Exercise directions. Below is some data. Retype exactly the lines starting at the one with "Provide the outline of the <item>finger" and ending at the one with "Provide the outline of the <item>paper".

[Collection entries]
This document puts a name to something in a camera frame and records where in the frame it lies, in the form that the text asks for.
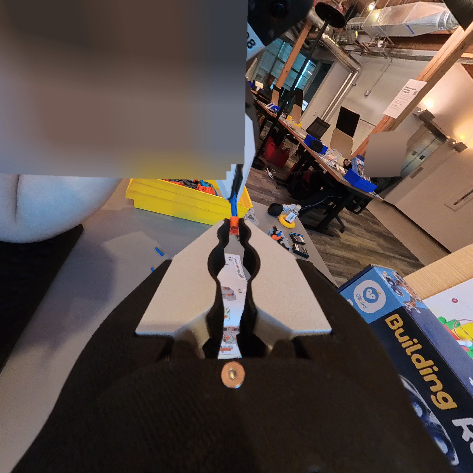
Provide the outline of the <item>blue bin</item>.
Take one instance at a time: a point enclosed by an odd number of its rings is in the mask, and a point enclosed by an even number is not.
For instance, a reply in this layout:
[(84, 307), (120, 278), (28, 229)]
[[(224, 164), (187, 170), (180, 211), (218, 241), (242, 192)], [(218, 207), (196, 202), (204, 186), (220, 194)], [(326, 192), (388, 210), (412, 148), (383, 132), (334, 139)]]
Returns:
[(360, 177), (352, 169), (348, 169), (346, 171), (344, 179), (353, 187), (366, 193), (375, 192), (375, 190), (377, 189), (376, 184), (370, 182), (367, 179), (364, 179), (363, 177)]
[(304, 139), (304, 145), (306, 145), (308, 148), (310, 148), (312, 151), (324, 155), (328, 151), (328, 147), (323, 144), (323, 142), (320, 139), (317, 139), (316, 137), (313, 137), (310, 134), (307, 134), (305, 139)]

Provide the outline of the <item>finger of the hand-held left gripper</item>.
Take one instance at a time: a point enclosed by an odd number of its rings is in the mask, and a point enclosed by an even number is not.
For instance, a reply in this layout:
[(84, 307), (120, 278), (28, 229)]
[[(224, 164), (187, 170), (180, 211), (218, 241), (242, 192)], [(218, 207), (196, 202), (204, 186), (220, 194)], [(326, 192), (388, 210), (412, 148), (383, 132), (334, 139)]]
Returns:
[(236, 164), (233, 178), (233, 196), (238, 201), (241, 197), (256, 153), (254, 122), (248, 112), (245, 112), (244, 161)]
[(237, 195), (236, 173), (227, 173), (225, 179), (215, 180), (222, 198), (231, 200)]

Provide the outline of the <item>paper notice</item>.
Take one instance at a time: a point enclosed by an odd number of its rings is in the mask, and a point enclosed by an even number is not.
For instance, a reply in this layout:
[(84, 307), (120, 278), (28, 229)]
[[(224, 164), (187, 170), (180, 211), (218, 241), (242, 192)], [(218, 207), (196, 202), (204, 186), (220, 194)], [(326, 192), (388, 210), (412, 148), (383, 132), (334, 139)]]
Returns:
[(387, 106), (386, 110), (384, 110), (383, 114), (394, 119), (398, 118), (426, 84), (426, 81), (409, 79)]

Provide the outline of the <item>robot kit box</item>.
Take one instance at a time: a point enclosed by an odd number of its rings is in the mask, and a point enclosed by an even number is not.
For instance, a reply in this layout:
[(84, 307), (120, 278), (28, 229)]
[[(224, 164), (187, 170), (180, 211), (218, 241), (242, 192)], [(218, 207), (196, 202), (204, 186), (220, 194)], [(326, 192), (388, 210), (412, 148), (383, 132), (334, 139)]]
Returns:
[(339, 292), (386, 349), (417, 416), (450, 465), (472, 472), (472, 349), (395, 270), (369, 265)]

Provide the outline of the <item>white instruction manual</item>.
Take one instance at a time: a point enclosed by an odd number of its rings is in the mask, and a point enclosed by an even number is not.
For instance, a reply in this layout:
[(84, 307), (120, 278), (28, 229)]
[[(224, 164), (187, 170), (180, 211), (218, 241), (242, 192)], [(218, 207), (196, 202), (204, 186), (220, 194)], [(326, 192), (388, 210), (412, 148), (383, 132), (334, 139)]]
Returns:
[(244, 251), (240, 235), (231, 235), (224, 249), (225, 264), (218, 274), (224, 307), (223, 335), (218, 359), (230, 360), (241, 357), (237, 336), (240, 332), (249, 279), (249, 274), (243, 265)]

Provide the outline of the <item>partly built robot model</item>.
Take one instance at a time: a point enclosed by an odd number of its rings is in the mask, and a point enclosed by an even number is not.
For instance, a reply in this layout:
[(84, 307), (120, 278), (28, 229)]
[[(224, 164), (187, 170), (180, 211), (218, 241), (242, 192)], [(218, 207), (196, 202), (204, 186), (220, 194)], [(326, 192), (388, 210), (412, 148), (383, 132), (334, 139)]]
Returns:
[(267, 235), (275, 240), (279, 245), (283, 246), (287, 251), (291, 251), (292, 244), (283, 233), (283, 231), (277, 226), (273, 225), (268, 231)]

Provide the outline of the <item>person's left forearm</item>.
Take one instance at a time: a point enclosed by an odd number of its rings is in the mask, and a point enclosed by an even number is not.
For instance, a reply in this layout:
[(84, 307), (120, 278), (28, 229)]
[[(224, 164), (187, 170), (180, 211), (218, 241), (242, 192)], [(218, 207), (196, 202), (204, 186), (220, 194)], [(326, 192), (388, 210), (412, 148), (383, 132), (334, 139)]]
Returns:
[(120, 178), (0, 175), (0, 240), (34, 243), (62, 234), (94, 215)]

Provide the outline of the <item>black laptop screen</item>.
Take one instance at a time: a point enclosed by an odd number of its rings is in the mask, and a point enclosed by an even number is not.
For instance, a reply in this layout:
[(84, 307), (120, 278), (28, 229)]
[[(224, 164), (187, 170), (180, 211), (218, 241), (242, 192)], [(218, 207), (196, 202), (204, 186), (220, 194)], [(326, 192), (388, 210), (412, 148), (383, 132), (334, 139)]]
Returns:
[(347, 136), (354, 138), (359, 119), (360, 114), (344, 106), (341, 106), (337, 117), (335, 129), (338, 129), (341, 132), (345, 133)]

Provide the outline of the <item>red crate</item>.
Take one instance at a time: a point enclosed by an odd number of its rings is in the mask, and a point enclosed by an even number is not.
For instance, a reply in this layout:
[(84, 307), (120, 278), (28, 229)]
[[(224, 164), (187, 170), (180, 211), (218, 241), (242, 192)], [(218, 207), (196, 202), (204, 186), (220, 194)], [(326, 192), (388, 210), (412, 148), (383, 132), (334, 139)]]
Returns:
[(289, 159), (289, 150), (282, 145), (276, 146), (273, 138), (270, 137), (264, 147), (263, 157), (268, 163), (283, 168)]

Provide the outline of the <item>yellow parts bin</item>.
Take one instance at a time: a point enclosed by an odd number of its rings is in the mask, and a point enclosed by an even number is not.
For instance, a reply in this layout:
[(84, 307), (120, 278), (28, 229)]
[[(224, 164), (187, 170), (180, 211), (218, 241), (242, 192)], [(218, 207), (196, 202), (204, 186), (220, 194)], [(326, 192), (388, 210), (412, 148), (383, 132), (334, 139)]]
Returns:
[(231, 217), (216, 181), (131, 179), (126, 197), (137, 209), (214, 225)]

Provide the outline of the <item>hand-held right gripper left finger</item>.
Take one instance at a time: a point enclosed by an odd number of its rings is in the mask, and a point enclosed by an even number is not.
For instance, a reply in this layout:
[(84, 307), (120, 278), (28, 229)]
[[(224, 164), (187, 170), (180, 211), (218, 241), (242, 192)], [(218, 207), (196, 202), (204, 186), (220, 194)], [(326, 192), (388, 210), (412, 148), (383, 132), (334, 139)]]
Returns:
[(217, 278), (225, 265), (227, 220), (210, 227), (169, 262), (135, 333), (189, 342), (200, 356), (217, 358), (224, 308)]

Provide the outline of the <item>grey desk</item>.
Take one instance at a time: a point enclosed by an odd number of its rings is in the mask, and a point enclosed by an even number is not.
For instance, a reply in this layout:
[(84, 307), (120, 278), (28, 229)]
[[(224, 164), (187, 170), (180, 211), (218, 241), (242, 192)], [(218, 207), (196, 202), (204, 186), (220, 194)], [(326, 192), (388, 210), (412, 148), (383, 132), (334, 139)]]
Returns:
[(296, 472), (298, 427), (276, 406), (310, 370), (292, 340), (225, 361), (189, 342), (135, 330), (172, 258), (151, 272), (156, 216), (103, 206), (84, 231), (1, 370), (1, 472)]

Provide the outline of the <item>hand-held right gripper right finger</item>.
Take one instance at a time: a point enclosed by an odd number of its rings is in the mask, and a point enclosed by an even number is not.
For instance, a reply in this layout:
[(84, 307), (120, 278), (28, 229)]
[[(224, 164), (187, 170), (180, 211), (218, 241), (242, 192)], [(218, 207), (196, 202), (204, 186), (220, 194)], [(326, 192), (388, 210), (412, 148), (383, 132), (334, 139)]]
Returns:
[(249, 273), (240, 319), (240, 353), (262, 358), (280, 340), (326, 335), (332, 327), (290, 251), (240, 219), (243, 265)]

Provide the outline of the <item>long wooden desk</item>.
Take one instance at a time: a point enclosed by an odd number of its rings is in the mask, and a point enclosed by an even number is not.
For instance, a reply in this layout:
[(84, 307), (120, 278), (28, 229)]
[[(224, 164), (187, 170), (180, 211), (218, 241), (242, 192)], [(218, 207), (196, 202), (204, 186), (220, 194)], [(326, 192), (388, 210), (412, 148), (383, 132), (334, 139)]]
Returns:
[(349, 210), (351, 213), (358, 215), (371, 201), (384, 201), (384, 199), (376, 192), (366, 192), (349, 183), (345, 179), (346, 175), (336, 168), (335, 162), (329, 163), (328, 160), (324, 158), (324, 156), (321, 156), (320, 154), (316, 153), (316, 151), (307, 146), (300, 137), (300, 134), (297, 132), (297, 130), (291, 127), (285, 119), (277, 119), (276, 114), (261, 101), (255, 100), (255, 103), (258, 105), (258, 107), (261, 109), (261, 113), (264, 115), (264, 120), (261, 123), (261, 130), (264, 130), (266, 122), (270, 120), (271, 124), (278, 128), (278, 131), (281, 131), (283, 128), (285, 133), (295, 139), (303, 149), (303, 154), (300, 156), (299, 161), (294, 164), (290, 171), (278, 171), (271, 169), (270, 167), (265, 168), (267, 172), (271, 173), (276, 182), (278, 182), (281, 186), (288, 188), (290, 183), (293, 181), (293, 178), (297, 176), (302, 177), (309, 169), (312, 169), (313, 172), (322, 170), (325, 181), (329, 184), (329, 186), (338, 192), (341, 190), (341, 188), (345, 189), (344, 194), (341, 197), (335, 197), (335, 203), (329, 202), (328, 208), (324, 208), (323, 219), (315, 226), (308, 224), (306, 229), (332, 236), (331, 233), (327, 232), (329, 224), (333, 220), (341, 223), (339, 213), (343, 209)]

Response to the exercise.
Provide the outline of the <item>finger of the hand-held left gripper</item>.
Take one instance at a time: a point enclosed by an odd number of its rings is in the mask, and a point enclosed by an even number is not.
For instance, a reply in this layout:
[(84, 307), (120, 278), (28, 229)]
[[(224, 164), (187, 170), (180, 211), (218, 241), (242, 192)], [(218, 207), (196, 202), (204, 186), (220, 194)], [(326, 192), (388, 210), (412, 148), (383, 132), (334, 139)]]
Returns:
[(236, 164), (233, 178), (233, 196), (238, 201), (241, 197), (256, 153), (254, 122), (248, 112), (245, 112), (244, 161)]
[(237, 195), (236, 173), (227, 173), (225, 179), (215, 180), (222, 198), (231, 200)]

Provide the outline of the <item>paper notice</item>.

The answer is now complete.